PROBLEM TO SOLVE:
Transcribe exactly the first line of the listing below and each line that follows it, ending with the line that contains "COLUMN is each", and omit the remainder.
---------- DATASET EXTRACT ----------
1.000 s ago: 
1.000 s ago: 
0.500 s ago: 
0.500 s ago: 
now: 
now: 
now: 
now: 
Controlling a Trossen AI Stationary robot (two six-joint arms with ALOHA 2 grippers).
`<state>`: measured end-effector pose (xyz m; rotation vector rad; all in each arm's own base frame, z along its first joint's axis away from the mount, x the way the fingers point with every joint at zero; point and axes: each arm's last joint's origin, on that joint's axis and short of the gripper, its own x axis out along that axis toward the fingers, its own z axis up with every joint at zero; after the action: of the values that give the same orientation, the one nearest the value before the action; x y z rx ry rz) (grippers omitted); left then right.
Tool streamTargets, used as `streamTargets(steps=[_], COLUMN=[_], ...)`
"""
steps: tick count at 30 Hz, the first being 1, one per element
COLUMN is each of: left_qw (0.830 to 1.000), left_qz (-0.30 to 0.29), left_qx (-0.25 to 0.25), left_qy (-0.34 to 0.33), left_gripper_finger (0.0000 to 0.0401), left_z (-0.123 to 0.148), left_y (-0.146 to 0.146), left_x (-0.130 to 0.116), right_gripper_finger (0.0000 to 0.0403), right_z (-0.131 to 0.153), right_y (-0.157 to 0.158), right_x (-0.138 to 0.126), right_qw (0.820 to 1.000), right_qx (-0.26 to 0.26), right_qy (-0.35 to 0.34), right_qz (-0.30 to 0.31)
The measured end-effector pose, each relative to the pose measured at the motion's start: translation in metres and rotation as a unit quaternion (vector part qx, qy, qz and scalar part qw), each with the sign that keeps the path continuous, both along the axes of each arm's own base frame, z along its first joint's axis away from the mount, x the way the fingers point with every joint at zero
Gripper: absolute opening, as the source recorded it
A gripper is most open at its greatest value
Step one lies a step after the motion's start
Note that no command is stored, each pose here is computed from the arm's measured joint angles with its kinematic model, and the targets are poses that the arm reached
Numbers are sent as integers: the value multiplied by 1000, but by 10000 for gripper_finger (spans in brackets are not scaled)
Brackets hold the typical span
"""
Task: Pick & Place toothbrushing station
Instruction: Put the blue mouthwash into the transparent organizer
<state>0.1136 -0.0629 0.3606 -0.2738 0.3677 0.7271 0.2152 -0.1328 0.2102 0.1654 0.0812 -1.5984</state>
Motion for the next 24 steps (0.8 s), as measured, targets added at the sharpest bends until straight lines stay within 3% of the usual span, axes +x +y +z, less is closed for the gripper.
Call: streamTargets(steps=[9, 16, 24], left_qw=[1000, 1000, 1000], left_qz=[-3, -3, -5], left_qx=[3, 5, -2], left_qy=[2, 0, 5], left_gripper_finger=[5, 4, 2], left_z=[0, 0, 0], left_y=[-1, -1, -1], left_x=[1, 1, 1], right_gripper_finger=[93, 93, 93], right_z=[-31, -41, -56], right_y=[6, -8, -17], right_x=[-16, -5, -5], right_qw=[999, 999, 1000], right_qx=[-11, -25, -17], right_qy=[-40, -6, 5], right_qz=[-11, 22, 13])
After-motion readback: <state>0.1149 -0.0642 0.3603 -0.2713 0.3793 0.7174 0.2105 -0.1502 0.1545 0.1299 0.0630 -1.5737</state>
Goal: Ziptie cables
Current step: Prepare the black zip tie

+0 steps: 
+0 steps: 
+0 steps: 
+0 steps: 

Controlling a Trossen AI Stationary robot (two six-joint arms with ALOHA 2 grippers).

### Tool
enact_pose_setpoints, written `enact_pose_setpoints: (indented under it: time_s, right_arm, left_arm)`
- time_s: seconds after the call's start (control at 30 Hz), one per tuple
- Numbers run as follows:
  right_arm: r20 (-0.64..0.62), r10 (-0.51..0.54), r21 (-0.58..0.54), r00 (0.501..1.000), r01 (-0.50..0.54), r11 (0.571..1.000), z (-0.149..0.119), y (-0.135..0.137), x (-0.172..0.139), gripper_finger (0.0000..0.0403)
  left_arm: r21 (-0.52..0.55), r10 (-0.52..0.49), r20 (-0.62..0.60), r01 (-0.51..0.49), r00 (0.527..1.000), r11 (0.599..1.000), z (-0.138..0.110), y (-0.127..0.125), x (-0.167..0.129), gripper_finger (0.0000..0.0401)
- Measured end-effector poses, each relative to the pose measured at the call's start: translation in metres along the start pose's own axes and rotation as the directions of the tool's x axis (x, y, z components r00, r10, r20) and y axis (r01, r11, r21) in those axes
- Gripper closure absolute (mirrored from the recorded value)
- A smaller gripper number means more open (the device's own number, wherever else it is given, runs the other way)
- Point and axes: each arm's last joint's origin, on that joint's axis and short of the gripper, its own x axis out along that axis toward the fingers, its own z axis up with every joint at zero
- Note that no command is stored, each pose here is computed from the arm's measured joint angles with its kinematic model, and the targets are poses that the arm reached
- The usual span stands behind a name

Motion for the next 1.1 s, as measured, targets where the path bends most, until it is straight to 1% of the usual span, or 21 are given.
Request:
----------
TASK ANSWER:
1.000 s ago: 
1.000 s ago: 
0.500 s ago: 
0.500 s ago: 
now: 
now: 
now: 
now: 
Controlling a Trossen AI Stationary robot (two six-joint arms with ALOHA 2 grippers).
`<state>`: measured end-effector pose (xyz m; rotation vector rad; all in each arm's own base frame, z along its first joint's axis away from the mount, x the way the fingers point with every joint at zero; point and axes: each arm's last joint's origin, on that joint's axis and short of the gripper, its own x axis out along that axis toward the fingers, its own z axis up with every joint at zero; after the action: of the values that give the same orientation, the one nearest the value before the action; x y z rx ry rz) (grippers omitted); left then right.
Tool streamTargets, used as `streamTargets(steps=[_], COLUMN=[_], ...)`
"""
steps: tick count at 30 Hz, the first being 1, one per element
COLUMN is each of: left_qw (0.830 to 1.000), left_qz (-0.30 to 0.29), left_qx (-0.25 to 0.25), left_qy (-0.34 to 0.33), left_gripper_finger (0.0000 to 0.0401), left_z (-0.123 to 0.148), left_y (-0.146 to 0.146), left_x (-0.130 to 0.116), right_gripper_finger (0.0000 to 0.0403), right_z (-0.131 to 0.153), right_y (-0.157 to 0.158), right_x (-0.138 to 0.126), right_qw (0.820 to 1.000), right_qx (-0.26 to 0.26), right_qy (-0.35 to 0.34), right_qz (-0.30 to 0.31)

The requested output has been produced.